Data section:
┏━━

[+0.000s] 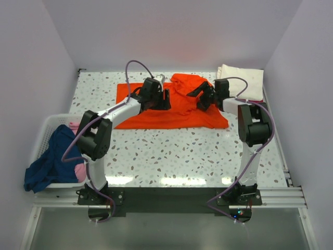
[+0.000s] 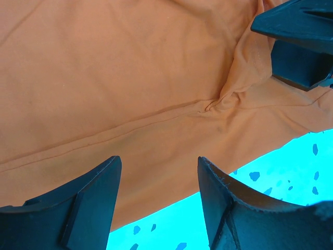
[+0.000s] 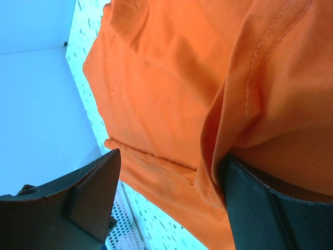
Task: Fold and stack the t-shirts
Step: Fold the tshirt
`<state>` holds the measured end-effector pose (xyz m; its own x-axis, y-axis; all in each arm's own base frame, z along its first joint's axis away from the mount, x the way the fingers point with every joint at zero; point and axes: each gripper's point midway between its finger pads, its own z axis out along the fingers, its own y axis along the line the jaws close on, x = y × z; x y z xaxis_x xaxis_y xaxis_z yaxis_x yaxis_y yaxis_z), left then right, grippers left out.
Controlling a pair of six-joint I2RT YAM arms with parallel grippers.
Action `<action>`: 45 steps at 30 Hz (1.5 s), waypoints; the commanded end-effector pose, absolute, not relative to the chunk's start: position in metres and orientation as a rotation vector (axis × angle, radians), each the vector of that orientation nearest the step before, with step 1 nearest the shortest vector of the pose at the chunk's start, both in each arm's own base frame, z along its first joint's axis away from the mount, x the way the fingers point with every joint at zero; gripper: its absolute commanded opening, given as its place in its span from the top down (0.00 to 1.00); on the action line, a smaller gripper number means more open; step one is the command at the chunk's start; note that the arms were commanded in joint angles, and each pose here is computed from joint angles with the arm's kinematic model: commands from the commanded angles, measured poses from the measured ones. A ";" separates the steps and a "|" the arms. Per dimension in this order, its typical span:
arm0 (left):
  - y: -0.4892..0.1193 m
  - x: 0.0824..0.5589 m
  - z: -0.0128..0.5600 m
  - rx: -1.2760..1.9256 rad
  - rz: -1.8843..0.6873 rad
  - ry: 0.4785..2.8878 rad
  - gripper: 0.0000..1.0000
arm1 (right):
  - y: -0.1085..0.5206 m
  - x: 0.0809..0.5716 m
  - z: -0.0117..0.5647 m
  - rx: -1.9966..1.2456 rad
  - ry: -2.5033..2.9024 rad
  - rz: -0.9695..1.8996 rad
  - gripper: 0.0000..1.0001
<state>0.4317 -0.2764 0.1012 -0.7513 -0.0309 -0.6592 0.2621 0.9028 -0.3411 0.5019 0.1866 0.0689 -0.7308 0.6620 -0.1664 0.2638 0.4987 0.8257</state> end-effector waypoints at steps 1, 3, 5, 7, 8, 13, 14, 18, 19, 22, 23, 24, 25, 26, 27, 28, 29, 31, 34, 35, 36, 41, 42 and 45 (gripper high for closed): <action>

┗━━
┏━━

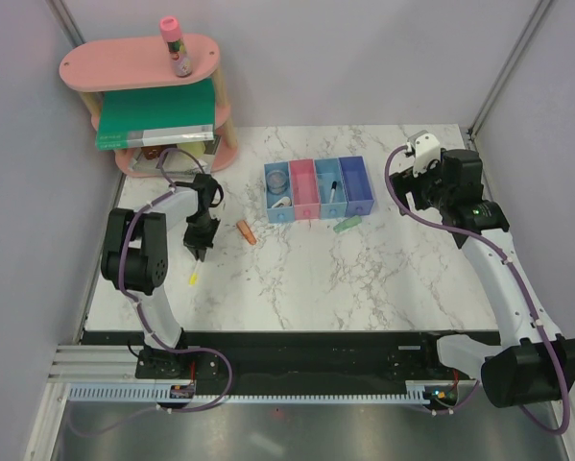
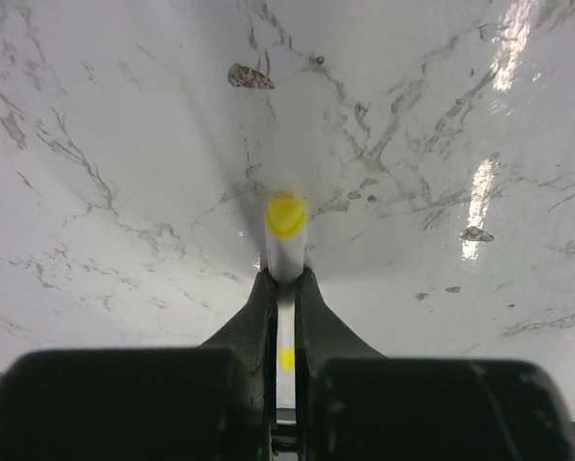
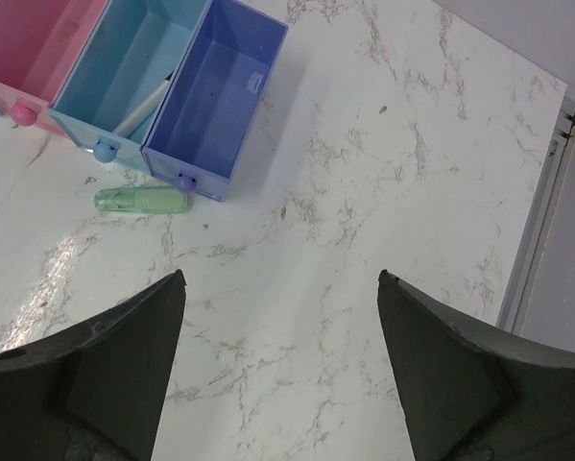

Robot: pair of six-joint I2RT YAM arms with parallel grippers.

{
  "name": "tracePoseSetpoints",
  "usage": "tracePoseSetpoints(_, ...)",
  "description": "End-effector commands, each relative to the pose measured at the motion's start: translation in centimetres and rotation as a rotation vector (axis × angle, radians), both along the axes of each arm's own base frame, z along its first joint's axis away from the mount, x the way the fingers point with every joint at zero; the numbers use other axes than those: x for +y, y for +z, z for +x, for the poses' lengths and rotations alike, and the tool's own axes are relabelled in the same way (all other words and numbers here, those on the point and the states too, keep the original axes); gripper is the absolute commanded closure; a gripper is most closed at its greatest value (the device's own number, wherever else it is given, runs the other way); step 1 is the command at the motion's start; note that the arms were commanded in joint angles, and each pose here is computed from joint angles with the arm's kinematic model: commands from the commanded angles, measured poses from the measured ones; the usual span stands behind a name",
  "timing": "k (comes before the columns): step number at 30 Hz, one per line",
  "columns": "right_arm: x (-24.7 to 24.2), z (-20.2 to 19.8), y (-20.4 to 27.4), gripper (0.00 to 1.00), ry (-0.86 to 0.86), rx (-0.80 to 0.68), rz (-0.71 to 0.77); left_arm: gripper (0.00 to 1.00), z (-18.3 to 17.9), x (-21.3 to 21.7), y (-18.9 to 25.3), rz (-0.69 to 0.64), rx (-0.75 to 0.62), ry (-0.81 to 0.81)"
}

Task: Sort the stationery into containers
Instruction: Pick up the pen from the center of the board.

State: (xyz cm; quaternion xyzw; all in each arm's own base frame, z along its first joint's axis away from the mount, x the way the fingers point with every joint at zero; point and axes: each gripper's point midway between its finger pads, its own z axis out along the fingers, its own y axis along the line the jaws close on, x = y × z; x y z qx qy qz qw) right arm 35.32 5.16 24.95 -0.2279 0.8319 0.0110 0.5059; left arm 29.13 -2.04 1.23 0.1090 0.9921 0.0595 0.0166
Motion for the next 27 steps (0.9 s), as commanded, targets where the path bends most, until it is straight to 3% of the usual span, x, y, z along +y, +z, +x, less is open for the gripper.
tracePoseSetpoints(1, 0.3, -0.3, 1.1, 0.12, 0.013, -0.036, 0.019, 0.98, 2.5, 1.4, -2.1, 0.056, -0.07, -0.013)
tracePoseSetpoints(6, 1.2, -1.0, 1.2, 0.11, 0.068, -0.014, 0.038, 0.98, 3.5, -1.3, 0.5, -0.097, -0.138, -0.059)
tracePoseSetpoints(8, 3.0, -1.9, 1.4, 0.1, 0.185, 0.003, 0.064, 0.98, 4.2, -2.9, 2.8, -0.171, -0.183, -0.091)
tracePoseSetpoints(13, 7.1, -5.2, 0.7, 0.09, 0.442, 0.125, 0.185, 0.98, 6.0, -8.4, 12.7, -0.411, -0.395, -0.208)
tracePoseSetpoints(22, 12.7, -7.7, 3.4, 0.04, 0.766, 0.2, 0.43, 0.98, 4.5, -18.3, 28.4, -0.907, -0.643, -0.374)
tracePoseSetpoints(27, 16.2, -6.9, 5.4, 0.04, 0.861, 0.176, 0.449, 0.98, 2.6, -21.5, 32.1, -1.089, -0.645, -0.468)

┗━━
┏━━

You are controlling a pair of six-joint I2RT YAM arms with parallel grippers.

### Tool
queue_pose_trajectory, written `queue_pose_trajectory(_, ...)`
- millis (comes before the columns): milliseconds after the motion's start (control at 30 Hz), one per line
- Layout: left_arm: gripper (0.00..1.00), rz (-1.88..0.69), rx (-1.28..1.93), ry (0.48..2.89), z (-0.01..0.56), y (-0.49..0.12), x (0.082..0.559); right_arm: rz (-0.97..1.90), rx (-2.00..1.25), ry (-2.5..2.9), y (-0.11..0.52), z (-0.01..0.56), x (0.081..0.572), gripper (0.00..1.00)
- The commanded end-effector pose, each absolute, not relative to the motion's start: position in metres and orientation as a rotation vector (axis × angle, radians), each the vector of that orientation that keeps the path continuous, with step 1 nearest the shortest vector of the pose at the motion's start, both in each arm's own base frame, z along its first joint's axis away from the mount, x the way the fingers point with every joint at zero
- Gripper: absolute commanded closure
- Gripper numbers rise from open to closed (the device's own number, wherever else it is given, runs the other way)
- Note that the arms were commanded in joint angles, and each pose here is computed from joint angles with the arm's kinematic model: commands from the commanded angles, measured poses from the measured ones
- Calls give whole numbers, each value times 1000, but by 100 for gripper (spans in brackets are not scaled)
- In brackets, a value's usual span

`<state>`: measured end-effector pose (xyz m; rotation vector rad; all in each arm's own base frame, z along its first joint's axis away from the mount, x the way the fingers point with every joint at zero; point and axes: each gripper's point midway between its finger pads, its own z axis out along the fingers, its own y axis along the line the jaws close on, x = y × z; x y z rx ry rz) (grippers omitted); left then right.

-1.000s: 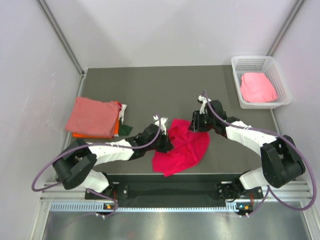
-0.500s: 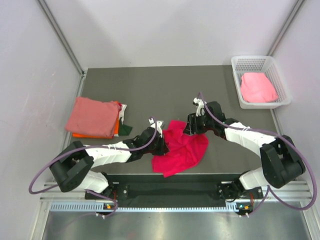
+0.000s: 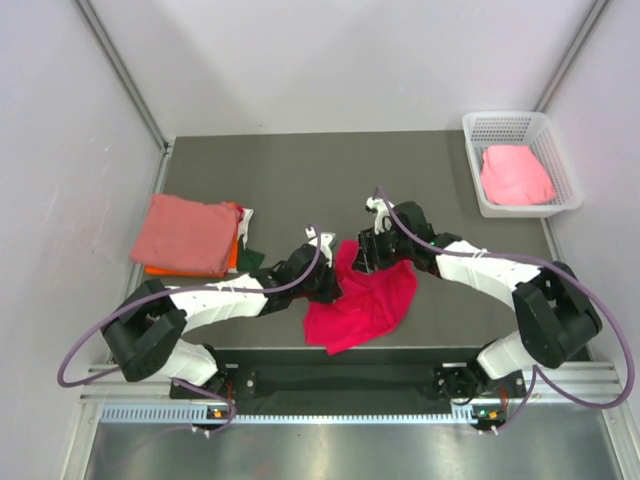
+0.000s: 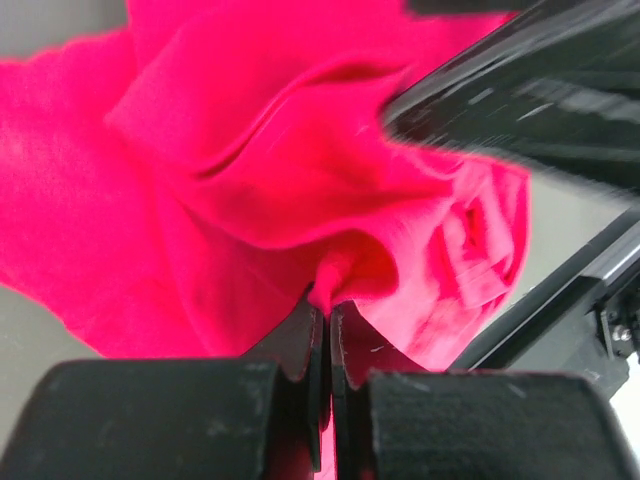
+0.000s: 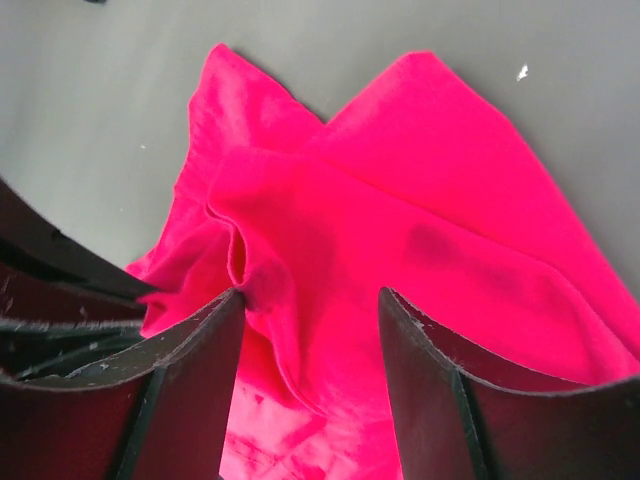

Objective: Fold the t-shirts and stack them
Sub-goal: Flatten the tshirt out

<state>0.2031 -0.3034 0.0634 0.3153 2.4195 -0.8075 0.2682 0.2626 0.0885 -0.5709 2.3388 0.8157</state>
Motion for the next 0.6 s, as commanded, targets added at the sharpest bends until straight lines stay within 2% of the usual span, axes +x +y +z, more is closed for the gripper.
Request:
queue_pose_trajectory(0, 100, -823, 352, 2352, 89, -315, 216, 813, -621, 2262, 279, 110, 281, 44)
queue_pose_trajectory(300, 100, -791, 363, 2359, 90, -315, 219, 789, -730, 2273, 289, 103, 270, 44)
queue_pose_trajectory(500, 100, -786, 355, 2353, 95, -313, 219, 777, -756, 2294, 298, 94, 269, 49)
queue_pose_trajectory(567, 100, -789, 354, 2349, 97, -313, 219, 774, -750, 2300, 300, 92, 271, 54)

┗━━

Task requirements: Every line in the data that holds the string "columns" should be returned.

Task answer:
  "timing": "k (comes before the columns): step number at 30 Hz, one per line",
  "columns": "right_arm: x (-24.7 to 24.2), z (-20.2 to 19.8), y (-20.4 to 27.4), gripper (0.00 to 1.00), ry (-0.86 to 0.86), rx (-0.80 to 0.68), rz (-0.71 to 0.77); left_arm: gripper (0.00 to 1.00), z (-18.3 to 17.9), x (-21.3 to 21.7), y (-18.9 to 25.3), rz (-0.69 to 0.64), rx (-0.75 to 0.62), ry (-0.81 to 0.81)"
- millis (comes before the columns): milliseconds after the motion's start (control at 30 Hz), one per line

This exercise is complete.